Floares Alexandru George
Artificial Intelligence Department, Oncological Institute Cluj-Napoca, 400015, Str. Republicii, No 34-36, Cluj-Napoca, Transylvania, Romania.
Neural Netw. 2008 Mar-Apr;21(2-3):379-86. doi: 10.1016/j.neunet.2007.12.017. Epub 2007 Dec 23.

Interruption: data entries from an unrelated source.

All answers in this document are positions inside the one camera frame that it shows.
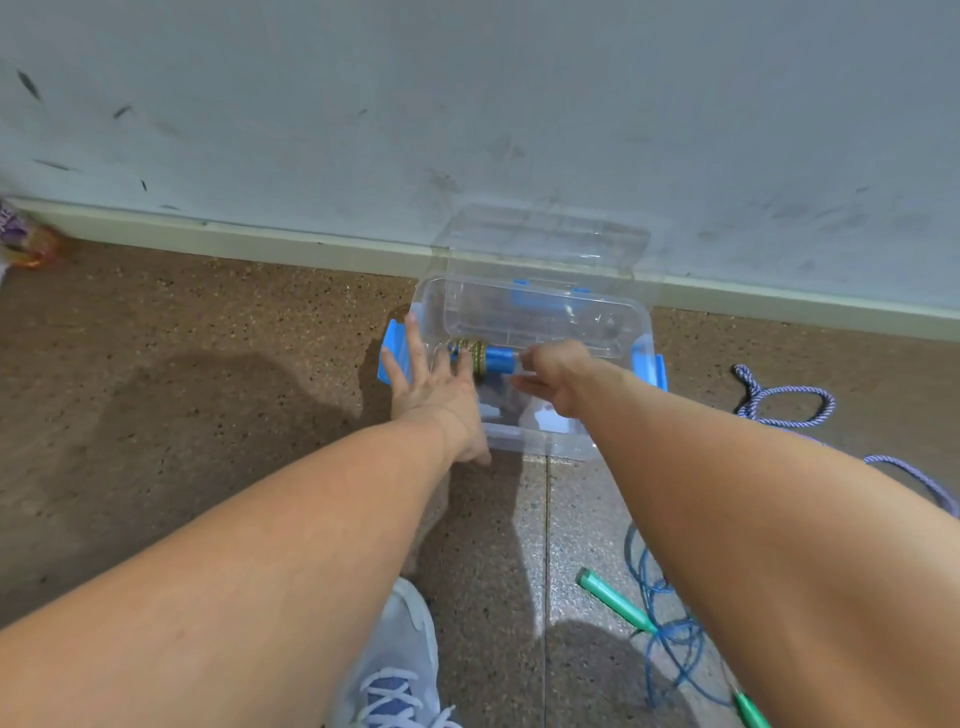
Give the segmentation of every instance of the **right hand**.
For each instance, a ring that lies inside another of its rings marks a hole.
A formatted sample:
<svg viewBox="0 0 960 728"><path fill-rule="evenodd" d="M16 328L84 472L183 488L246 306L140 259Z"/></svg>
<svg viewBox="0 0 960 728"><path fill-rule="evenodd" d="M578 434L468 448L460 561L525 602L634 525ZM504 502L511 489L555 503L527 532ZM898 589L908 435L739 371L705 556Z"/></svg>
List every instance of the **right hand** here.
<svg viewBox="0 0 960 728"><path fill-rule="evenodd" d="M523 368L532 374L515 375L511 383L521 392L547 400L562 417L577 417L575 384L596 360L573 339L537 344L520 355Z"/></svg>

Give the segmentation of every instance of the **shoelace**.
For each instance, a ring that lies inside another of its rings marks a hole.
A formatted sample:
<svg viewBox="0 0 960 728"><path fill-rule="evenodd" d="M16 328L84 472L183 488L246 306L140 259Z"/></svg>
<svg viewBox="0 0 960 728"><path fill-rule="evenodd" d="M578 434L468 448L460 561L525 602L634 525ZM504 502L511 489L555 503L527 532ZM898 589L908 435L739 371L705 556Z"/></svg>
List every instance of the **shoelace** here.
<svg viewBox="0 0 960 728"><path fill-rule="evenodd" d="M462 728L458 723L449 719L450 714L453 713L452 705L442 711L429 726L424 726L414 720L417 709L423 707L423 703L415 698L410 691L410 683L417 679L419 679L417 674L410 670L385 667L364 680L360 684L360 692L367 694L368 705L357 716L355 723L357 728L372 728L373 726L377 728ZM388 688L385 685L376 685L378 682L396 683L397 680L402 682L396 687ZM372 697L377 698L377 700L370 702L369 698ZM399 713L378 712L395 701L407 707Z"/></svg>

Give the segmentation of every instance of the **forearm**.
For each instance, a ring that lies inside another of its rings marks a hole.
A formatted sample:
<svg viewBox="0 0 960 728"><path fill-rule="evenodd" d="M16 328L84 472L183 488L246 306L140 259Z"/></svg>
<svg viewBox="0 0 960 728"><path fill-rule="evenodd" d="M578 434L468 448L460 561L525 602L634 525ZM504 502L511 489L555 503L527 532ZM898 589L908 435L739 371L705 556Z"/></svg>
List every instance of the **forearm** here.
<svg viewBox="0 0 960 728"><path fill-rule="evenodd" d="M436 427L362 430L23 619L0 723L319 725L450 460Z"/></svg>
<svg viewBox="0 0 960 728"><path fill-rule="evenodd" d="M577 391L645 541L774 724L960 712L953 519L836 450L609 365Z"/></svg>

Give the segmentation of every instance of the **sneaker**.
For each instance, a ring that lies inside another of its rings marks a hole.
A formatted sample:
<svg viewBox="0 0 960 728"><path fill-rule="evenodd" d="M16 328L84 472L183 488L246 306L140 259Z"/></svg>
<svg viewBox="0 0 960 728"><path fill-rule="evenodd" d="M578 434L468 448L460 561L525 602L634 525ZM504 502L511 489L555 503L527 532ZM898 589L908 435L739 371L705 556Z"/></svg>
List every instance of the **sneaker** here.
<svg viewBox="0 0 960 728"><path fill-rule="evenodd" d="M340 684L326 728L460 728L441 710L437 633L426 602L398 579L367 641Z"/></svg>

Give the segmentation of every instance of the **jump rope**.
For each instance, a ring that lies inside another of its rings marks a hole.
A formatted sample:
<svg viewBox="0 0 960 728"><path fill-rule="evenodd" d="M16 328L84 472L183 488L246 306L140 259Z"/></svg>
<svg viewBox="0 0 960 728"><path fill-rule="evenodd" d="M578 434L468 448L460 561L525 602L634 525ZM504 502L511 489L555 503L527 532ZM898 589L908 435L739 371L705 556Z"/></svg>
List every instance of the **jump rope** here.
<svg viewBox="0 0 960 728"><path fill-rule="evenodd" d="M743 364L737 364L732 369L733 374L743 382L747 388L747 395L743 403L734 410L734 414L747 420L769 425L780 429L805 429L822 425L833 414L836 409L836 398L827 390L820 387L800 387L800 386L781 386L764 388L754 378L753 373ZM820 398L821 404L813 417L808 420L774 420L760 417L758 410L760 404L768 397L781 394L809 394ZM921 482L928 490L934 501L943 510L950 513L954 518L960 518L960 504L950 495L950 493L933 478L911 466L899 458L890 455L868 455L863 458L868 464L888 463L900 468L905 473ZM599 577L596 577L592 571L582 570L578 575L578 583L593 594L613 607L613 609L623 616L627 621L637 628L638 631L646 632L650 635L644 649L644 679L646 686L647 703L651 708L656 708L671 693L678 690L682 685L689 685L694 691L703 696L706 700L717 705L728 708L735 708L748 726L768 725L759 711L750 702L740 689L735 689L731 685L733 700L723 696L716 695L704 688L694 676L694 671L700 665L704 657L707 646L707 634L700 622L690 613L685 604L682 604L684 615L678 619L662 619L658 616L658 600L666 595L675 593L673 587L663 578L662 575L656 576L652 573L651 566L655 564L649 549L645 546L640 552L639 557L636 554L636 526L632 525L627 529L627 535L624 539L623 554L627 562L627 570L640 587L640 594L643 600L643 610L645 615L629 603L622 595L618 595L610 587L603 584ZM603 591L606 588L612 595L607 598L599 595L595 590ZM616 602L619 597L625 604L614 605L608 599ZM654 681L653 653L659 645L663 652L670 658L674 667L677 669L677 676L665 688L658 688Z"/></svg>

Modeling neural networks with ordinary differential equations systems is a sensible approach, but also very difficult. This paper describes a new algorithm based on linear genetic programming which can be used to reverse engineer neural networks. The RODES algorithm automatically discovers the structure of the network, including neural connections, their signs and strengths, estimates its parameters, and can even be used to identify the biophysical mechanisms involved. The algorithm is tested on simulated time series data, generated using a realistic model of the subthalamopallidal network of basal ganglia. The resulting ODE system is highly accurate, and results are obtained in a matter of minutes. This is because the problem of reverse engineering a system of coupled differential equations is reduced to one of reverse engineering individual algebraic equations. The algorithm allows the incorporation of common domain knowledge to restrict the solution space. To our knowledge, this is the first time a realistic reverse engineering algorithm based on linear genetic programming has been applied to neural networks.
用常微分方程系统对神经网络进行建模是一种明智的方法,但也非常困难。本文描述了一种基于线性遗传编程的新算法,该算法可用于对神经网络进行逆向工程。RODES算法能自动发现网络结构,包括神经连接、其符号和强度,估计其参数,甚至可用于识别其中涉及的生物物理机制。该算法在使用基底神经节丘脑底核网络的真实模型生成的模拟时间序列数据上进行了测试。所得的常微分方程系统高度准确,且能在几分钟内得出结果。这是因为将耦合微分方程系统的逆向工程问题简化为单个代数方程的逆向工程问题之一。该算法允许纳入常见领域知识以限制解空间。据我们所知,这是首次将基于线性遗传编程的真实逆向工程算法应用于神经网络。